After worship this morning, we are sitting down to a meal. A family meal. There are plenty of wonderful smells emanating from the kitchen, and the tastes that follow are just as pleasing (I’ll pass on the brussel sprouts, though). When you stop to think about all that is happening at a church potluck, however, it’s quite astounding:

  • People are talking, catching up with one another
  • People are eating, nourishing their bodies
  • People are preparing food in the kitchen, a sort of microcosm of specialized activity
  • Most of the time, people are quite enjoying themselves – the fellowship and the food are simply enjoyable

In fact, a meal around a table with family and friends is so charged with potential, that God gives special significance to such occasions. First, we discover that the Passover and the Lord’s Supper were celebrated around a meal (Ex. 12; Matt. 26). Why? I’m not sure we’ll ever know just exactly why, but perhaps because attentiveness is peculiarly high during a meal, and God, in his wisdom, sought to use that time, as well as a number of the elements of the meal itself, to stimulate our thoughts, our hearts, and our sense of unity to remembrance and thanksgiving. Indeed, this is one of the most explicit displays of family.
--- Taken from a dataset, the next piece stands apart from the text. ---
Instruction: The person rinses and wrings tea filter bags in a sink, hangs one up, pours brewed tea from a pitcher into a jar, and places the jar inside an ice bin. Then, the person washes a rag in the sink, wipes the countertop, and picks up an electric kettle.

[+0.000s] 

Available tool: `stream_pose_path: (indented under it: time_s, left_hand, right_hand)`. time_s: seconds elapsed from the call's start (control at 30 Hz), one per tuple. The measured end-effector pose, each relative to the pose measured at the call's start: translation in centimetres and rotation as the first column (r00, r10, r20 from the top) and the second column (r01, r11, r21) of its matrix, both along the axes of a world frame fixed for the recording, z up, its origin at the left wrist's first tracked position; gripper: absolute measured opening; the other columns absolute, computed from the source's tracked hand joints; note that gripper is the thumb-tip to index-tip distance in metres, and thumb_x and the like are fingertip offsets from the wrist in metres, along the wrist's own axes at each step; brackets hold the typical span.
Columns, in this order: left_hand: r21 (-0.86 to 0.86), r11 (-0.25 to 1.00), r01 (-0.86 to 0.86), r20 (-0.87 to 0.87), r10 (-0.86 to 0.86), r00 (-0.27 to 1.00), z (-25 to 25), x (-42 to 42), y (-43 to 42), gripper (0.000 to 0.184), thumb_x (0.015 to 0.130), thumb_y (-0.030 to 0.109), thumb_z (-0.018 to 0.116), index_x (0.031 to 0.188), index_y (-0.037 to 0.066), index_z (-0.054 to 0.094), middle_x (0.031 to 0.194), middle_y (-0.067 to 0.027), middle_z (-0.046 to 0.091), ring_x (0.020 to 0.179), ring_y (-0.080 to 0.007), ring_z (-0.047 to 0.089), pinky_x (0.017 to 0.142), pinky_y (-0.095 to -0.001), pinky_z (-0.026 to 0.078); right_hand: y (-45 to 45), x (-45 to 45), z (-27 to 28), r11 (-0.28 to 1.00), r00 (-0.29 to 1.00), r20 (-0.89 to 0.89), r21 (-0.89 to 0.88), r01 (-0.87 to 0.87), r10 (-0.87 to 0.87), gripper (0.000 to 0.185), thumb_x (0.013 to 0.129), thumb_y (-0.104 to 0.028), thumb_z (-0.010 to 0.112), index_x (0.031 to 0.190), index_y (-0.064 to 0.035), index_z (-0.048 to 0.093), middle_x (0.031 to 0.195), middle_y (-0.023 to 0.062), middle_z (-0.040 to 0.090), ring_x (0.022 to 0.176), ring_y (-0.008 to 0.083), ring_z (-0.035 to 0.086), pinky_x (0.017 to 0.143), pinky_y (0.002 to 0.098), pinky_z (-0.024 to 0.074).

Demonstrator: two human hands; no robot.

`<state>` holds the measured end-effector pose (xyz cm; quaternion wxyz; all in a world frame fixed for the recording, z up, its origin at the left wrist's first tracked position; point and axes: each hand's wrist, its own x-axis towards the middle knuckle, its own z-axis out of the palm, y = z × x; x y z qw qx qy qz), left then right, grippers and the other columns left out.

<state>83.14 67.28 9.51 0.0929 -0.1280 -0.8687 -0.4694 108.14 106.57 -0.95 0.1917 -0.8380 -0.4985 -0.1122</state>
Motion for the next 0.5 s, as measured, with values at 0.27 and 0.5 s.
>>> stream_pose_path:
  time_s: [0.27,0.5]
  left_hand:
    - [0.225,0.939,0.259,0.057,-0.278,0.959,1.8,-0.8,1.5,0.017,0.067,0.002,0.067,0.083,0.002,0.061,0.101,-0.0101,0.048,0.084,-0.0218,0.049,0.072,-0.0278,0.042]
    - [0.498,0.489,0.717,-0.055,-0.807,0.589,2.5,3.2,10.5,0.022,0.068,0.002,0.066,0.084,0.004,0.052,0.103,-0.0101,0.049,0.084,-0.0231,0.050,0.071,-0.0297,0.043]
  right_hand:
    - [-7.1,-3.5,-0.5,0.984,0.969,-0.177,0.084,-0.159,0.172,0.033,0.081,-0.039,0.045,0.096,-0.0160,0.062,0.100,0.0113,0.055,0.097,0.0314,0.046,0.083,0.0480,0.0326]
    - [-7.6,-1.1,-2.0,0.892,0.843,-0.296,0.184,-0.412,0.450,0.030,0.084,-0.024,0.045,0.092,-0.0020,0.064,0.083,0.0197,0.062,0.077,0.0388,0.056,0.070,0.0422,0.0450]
Secondly, we also find that association during meals comes to a heightened awareness, and can the Biblical examples can teach us. Peter, in Galatians 2:11-14, was rebuked by Paul for sitting down to eat with only the Jews, and not the Gentiles. In 1 Cor. 5:11, Paul instructs that Christians are not to share meals with brethren who practice explicitly worldly behaviour. However, we also find that Jesus was criticized by the Pharisees for eating with “sinners” (Mark 2:16).

So, as we sit down to eat today, consider what God has accomplished in the family meal.

Bon appétit!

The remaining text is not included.